In Molenbeek spielt die alte Geschichte von Jugendlichen, die dem sozialen Elend, der Gewalt in den Familien, der Arbeitslosigkeit entkommen wollen und für die der Fußball eine Chance dafür bietet. Noch so ein Talent war etwa Junior Malanda, der in Deutschland für Wolfsburg gespielt hat, und kürzlich bei einem Autounfall ums Leben kam. Jean Kindermans, Talentsucher beim großen belgischen Club RSC Anderlecht, sagte gegenüber der Frankfurter Allgemeinen Zeitung: "Inzwischen kommen die besten Spieler aus den schwierigsten Stadtteilen." Und Molenbeek, das an Anderlecht angrenzt, sei "für uns wie ein Meer voller Talent". Doch die Fische müssen auch geangelt werden.

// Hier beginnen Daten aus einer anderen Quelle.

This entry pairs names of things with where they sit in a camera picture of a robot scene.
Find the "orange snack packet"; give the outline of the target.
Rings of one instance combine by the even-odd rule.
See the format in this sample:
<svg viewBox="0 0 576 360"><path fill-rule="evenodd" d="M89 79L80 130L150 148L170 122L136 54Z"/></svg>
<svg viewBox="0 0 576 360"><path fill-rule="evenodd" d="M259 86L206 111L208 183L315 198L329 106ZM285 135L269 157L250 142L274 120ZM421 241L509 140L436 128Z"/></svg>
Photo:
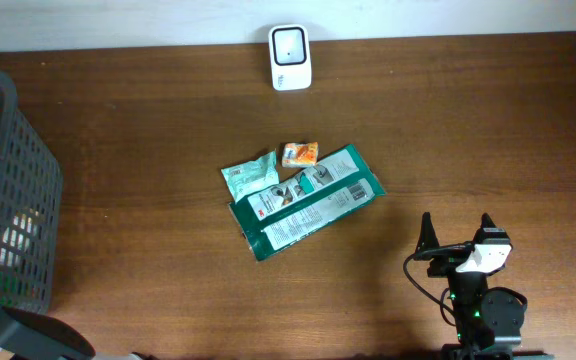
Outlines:
<svg viewBox="0 0 576 360"><path fill-rule="evenodd" d="M286 168L306 168L317 163L319 144L311 143L287 143L284 146L281 164Z"/></svg>

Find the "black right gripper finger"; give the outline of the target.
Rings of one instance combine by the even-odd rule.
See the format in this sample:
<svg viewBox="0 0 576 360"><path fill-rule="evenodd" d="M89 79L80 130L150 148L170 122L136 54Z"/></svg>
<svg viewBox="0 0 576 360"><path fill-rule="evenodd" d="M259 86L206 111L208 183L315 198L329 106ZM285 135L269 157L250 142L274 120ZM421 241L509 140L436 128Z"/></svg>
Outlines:
<svg viewBox="0 0 576 360"><path fill-rule="evenodd" d="M416 246L416 252L423 252L439 247L439 241L435 233L431 220L431 214L424 212L422 215L419 239Z"/></svg>
<svg viewBox="0 0 576 360"><path fill-rule="evenodd" d="M509 236L503 228L495 225L488 213L483 213L481 225L475 232L473 242L478 245L508 245Z"/></svg>

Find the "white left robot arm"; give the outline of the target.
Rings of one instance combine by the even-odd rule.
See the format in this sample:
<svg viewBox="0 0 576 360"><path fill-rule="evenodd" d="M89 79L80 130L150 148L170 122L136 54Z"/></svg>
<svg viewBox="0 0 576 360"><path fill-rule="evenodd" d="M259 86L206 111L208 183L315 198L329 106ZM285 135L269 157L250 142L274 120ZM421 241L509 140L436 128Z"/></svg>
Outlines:
<svg viewBox="0 0 576 360"><path fill-rule="evenodd" d="M46 315L0 305L0 352L13 359L130 360L135 353L98 353L70 325Z"/></svg>

Vieles wird im kleinen Belgien durch die große Sprachenvielfalt erschwert. Das Land ist tief gespalten. Es gibt eine französische und eine niederländische Sprachfamilie, ob Gewerkschaften, Banken oder Medien, überall leistet sich Belgien doppelte Strukturen. Die eine richtet sich an die französischsprachige Bevölkerung im Süden des Landes, die andere an die niederländisch sprachige Bevölkerung im Norden. Beinahe täglich feuern die Politiker die Spaltung der Gesellschaft mit Sticheleien an. Französisch oder Niederländisch? Für Dailly ist die Frage abwegig. "Ich bin Brüsseler, ich spreche beides."
Und bei den Roten Teufeln? Trainer Marc Wilmots, auch Kampfschwein genannt, ist perfekt zweisprachig. Viele Spieler sind es auch. Sie wechseln vor der Kamera mühelos von der einen Sprache in die andere. All das spricht dafür, dass in der Welt des Fußballs die Teilung des Landes in "frankophone" und "néer landais" nicht existiert. Im Kopf nicht und auf dem Platz nicht. Am Ende stiftet der Fußball den Belgiern die nationale Identität, die dem Land ansonsten abgeht.